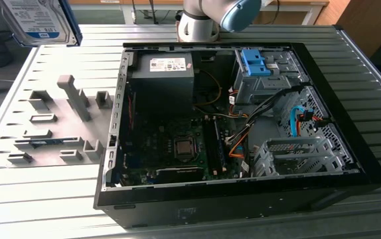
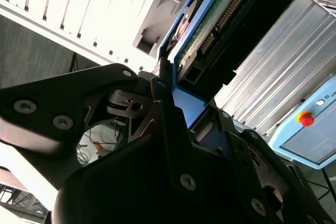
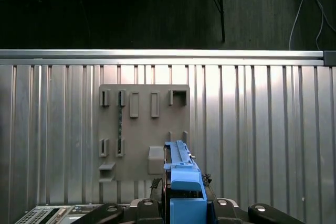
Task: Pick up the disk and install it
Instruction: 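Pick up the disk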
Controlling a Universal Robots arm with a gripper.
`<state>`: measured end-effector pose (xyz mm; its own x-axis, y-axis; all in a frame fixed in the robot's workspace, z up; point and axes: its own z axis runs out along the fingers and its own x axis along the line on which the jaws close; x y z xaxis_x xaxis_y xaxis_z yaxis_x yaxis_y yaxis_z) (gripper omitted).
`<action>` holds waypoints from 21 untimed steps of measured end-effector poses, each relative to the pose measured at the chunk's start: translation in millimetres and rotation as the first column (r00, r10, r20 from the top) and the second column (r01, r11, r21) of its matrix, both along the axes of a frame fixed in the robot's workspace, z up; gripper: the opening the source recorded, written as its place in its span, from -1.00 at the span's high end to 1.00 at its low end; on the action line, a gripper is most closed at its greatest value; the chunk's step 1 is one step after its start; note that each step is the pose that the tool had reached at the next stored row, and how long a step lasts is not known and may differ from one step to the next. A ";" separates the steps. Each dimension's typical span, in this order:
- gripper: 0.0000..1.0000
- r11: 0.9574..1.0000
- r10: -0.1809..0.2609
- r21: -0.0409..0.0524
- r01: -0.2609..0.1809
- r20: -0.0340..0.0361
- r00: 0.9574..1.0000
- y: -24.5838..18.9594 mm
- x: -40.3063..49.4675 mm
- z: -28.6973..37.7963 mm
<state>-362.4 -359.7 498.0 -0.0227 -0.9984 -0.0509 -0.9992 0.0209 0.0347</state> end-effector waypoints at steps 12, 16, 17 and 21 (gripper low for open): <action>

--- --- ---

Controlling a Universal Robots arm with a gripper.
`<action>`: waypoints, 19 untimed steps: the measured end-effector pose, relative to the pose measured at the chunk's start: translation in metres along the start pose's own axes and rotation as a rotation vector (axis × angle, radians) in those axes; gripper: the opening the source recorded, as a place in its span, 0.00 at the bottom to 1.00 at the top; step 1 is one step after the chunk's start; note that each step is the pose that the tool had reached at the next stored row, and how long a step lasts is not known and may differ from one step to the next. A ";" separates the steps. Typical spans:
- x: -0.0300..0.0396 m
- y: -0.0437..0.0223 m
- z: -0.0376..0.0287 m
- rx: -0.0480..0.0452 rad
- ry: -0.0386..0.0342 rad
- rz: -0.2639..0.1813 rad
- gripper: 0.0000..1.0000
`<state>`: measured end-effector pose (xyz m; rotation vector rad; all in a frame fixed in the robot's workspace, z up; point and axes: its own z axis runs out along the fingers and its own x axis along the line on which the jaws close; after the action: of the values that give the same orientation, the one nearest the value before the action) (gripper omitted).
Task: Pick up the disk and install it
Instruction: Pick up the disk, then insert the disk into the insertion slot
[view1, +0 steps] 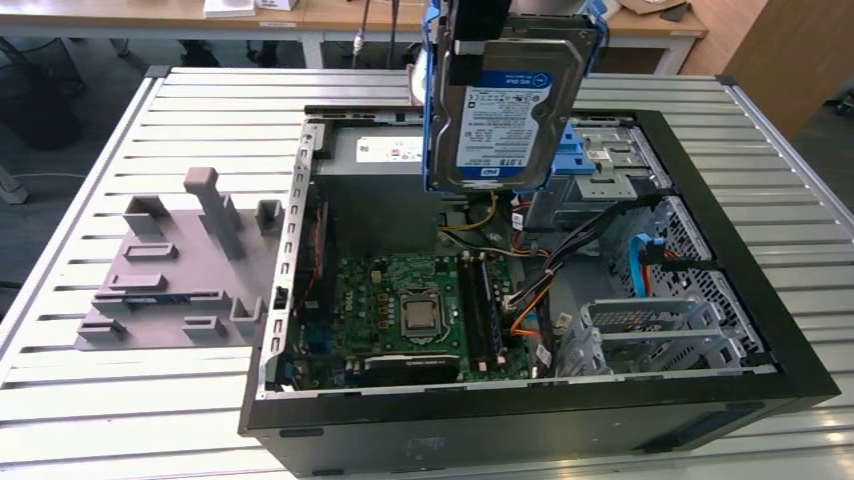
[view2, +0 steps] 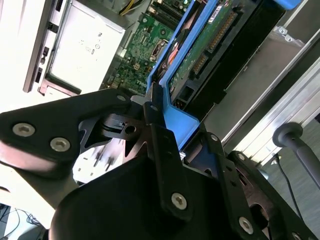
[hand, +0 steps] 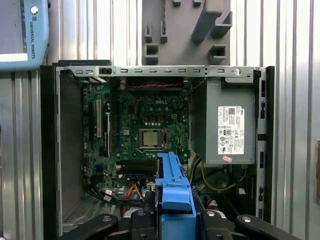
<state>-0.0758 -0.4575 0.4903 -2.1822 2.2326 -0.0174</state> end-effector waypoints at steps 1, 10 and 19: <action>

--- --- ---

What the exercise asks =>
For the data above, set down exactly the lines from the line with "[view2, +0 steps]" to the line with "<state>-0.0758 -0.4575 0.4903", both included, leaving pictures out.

Exercise result =>
[view2, +0 steps] 
[hand, +0 steps] 
<state>-0.0758 -0.4575 0.4903 -2.1822 2.2326 -0.0174</state> end-effector waypoints at steps 1, 10 and 19: <action>

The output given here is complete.